Call one of my close friends.
Maybe go get lunch.
Maybe go to Borders.
Maybe go to a Coffee shop.
Write a little.
Take a bath.
Rent a movie.
Sleep.

For some reason, if my plans didn't involve "getting wasted," or "partying," this particular person would imply that I'm a boring prude.

The last time he asked this question, I actually told him the name of some bars I've been going to lately.
His response: "Oh so you finally have a life? That's good. You're only 22."

Honestly...I feel good that I've been going out more. I feel more social.
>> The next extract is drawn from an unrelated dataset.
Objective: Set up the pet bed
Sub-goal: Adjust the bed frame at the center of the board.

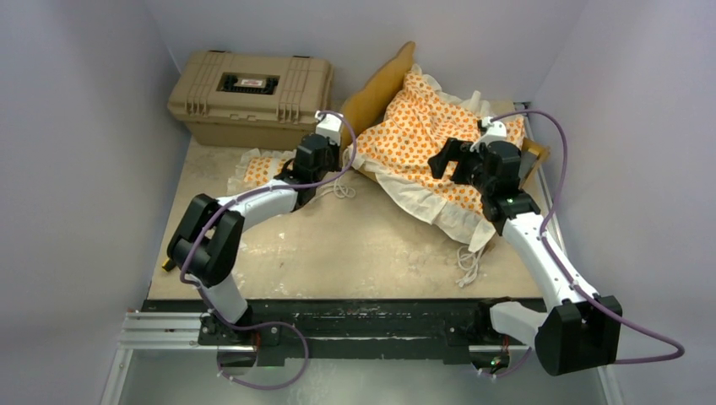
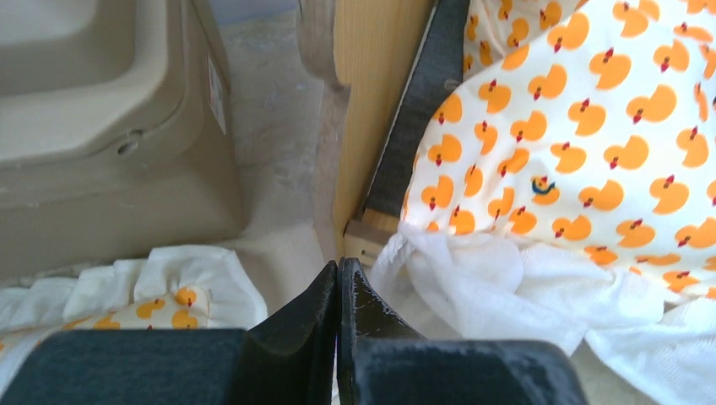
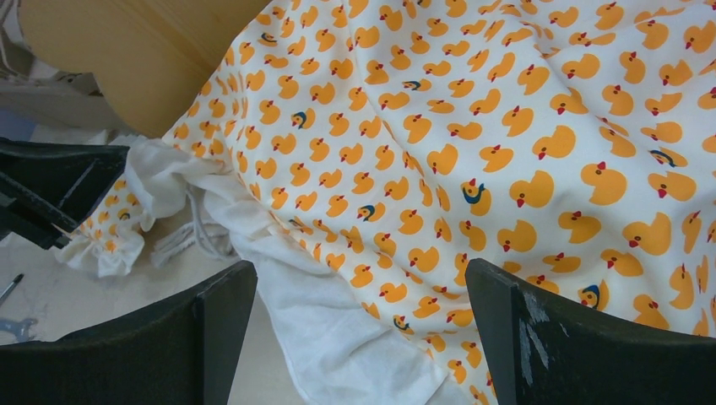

I feel like I'm filling my time with something other than just hanging around, haunting the internet.

But I'm very careful about what I do during this time.

I like to go to Karaoke Night every Wednesday. Not because it's Ladies Night and there are free drinks (There are, and I actually don't normally take advantage of that.)
But because I adore singing. And I adore the people I go there with.

Usually, when I choose to go out to a bar or a club, it's not because I particularly like those places (I hate them.) It's because I really, really enjoy the company of the people I am going with and would rather spend my time with them in a place I hate, then not spend time with them.

In the past, I've had a hard time trying to prove that I'm a fun person, but now I just don't care anymore.

I have no inhibitions.

I do the most ridiculous things. From making stupid videos with my cousin, to interviewing my entire family with a My Little Pony, because I'm stuck in a car for 2 hours.

And I don't really care anymore what people think about me.

I think the good girl, can be the fun girl also. And the smart girl. And I don't need any of these classifications to define myself anyway.